We were a bit surprised to see a total profit of $17.2 billion for all of 2012 on Tuesday. This compared to a loss of $16.9 billion in 2011. With the number being so large and the first profit in six years, it had to be assumed that there were issues inside the numbers. A recovery in housing and lower and lower problem loans were the main culprit.
One quote stood out: the CEO signaling that earnings are now expected to remain strong over the next few years. The next few years?
Behind the earnings was a boost from the large rise in housing prices. The move allowed Fannie Mae (and Freddie Mac for that matter) to set aside much lower reserves against defaults. We have been tracking this with much regularity, but it is nice to see that this came about for the quasi-government agencies that are under conservatorship.

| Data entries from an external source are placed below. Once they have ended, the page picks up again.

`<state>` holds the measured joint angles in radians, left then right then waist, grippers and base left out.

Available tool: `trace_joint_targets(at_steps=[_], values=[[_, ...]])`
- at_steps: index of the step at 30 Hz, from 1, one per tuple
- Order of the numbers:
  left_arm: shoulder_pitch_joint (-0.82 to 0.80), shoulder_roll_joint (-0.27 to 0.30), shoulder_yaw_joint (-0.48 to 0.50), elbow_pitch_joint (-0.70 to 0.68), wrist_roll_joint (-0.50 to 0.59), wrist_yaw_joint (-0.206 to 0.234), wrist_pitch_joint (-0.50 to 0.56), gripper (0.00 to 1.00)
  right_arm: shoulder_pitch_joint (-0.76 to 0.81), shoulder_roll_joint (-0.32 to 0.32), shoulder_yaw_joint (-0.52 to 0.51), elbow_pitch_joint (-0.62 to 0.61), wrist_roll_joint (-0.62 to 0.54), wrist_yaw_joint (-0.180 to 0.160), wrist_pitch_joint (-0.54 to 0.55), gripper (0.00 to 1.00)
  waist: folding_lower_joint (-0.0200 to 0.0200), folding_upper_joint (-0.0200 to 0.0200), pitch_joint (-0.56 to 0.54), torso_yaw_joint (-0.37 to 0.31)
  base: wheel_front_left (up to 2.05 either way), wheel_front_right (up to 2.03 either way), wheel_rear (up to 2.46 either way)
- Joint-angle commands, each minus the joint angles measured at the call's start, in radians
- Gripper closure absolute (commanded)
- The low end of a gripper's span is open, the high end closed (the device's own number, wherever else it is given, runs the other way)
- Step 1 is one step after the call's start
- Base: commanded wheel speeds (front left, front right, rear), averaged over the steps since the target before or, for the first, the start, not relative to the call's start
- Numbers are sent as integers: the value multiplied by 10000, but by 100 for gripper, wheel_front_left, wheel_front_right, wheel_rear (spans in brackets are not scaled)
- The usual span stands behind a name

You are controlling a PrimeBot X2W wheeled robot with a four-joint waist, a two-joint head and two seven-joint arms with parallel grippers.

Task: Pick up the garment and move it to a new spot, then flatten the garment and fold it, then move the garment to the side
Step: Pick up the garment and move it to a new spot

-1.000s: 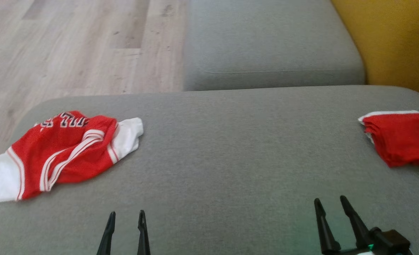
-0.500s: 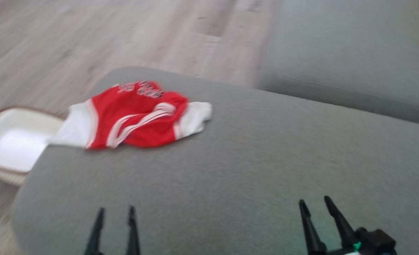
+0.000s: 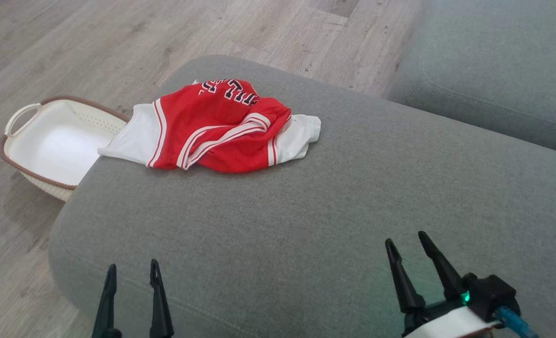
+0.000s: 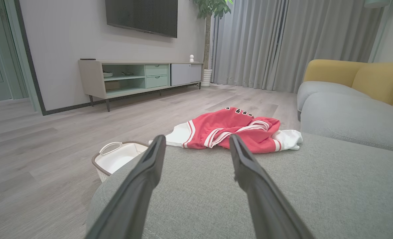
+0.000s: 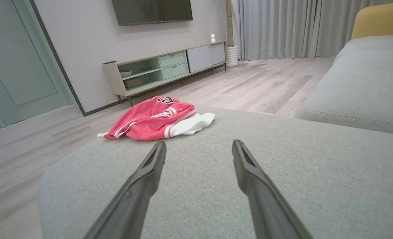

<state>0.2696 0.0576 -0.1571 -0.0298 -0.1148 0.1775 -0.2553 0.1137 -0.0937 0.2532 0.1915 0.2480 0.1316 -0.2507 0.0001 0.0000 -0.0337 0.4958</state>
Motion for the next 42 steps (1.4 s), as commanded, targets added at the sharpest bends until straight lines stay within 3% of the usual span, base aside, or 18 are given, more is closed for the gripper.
trace_joint_targets(at_steps=[1, 9, 16, 20, 29, 36, 42], values=[[-469, -70, 306, -358, -37, 26, -65, 0, -198, -235, 124, -310, 57, -9, -110, 0, -1, 0, 26, 19, 0, 0, 0], [-2246, 184, 316, -224, 219, -691, -65, 0, 345, -563, -522, -781, -252, -9, -110, 0, -1, 0, 895, 217, 0, 0, 0], [-5315, 371, 321, 196, 299, -1260, -65, 0, -119, -1734, -682, -1505, -431, -9, -111, 0, -1, 0, 2744, -130, 0, 0, 0], [-7866, 383, 134, 1080, 234, -1709, 196, 0, -471, -2608, -975, -2067, -376, -9, -111, 0, -1, 0, 3799, -247, 0, 0, 0], [-12187, 299, 236, 5300, -1146, -2687, 2856, 0, -1085, -4013, -1649, -3383, -177, -9, 37, 0, -1, 0, 5213, -861, 0, 0, 0], [-13237, 270, 405, 8795, -1962, -2874, 4025, 0, -953, -4361, -2117, -4185, -123, -9, 448, 0, -1, 0, 5702, -1259, 0, 0, 0], [-13471, 246, 355, 10763, -2188, -2925, 3908, 0, -896, -4452, -2321, -4622, -109, -9, 590, 0, -1, 0, 6208, -1475, 0, 0, 0]])
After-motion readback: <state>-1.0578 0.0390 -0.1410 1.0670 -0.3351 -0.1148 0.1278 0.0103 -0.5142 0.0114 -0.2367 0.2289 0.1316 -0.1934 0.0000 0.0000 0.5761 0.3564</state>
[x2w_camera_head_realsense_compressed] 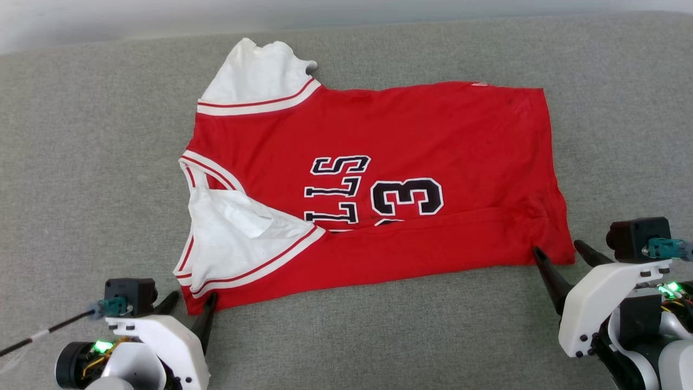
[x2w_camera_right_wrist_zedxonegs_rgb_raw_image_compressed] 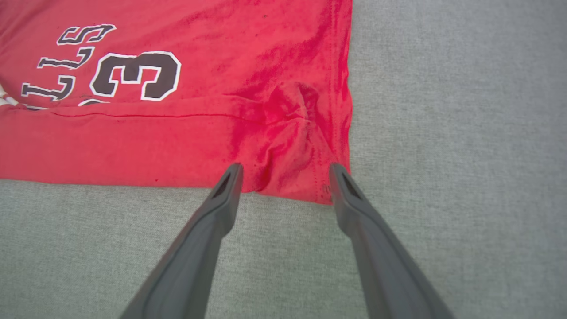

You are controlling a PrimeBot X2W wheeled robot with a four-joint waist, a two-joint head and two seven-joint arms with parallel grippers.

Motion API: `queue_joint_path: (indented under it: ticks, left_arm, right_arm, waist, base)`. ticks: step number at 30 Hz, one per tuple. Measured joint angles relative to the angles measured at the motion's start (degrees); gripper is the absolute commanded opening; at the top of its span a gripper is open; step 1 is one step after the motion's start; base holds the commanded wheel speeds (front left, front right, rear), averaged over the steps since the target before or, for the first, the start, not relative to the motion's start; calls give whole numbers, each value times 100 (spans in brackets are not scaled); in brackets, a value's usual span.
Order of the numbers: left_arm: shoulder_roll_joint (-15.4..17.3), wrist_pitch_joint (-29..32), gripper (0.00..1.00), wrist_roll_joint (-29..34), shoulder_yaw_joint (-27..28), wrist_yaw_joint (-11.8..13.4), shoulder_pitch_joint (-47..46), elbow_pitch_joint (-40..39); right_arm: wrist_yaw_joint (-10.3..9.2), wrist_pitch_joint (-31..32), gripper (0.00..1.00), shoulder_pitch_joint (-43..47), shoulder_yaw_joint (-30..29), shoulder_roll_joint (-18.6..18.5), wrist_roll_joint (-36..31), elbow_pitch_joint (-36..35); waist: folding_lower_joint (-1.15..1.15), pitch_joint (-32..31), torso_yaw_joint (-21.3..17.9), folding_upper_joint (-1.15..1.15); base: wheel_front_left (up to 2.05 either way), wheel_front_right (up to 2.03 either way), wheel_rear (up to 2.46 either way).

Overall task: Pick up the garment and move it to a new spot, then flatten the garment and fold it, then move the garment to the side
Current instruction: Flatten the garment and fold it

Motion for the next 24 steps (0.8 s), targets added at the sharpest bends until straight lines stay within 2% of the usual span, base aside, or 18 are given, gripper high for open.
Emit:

If you read into the outlook lasting a few years, then the translation may be that interest rates have been telegraphed to remain extremely low to Fannie Mae and Freddie Mac as well. We have said that there is a conflict of interest in the Federal Reserve’s pegging of low rates or no rates for such a long period. Maybe it is simply nothing more than having to include the Fannie Mae and Freddie Mac as formal obligations.
Fannie Mae shares are up 14% again, at $0.90 against a 52-week trading range of $0.09 to $1.47. We are encouraged to see this, but for some reason we just do not really see Fannie Mae nor Freddie Mac not being kept as likely taxpayer obligations down the road.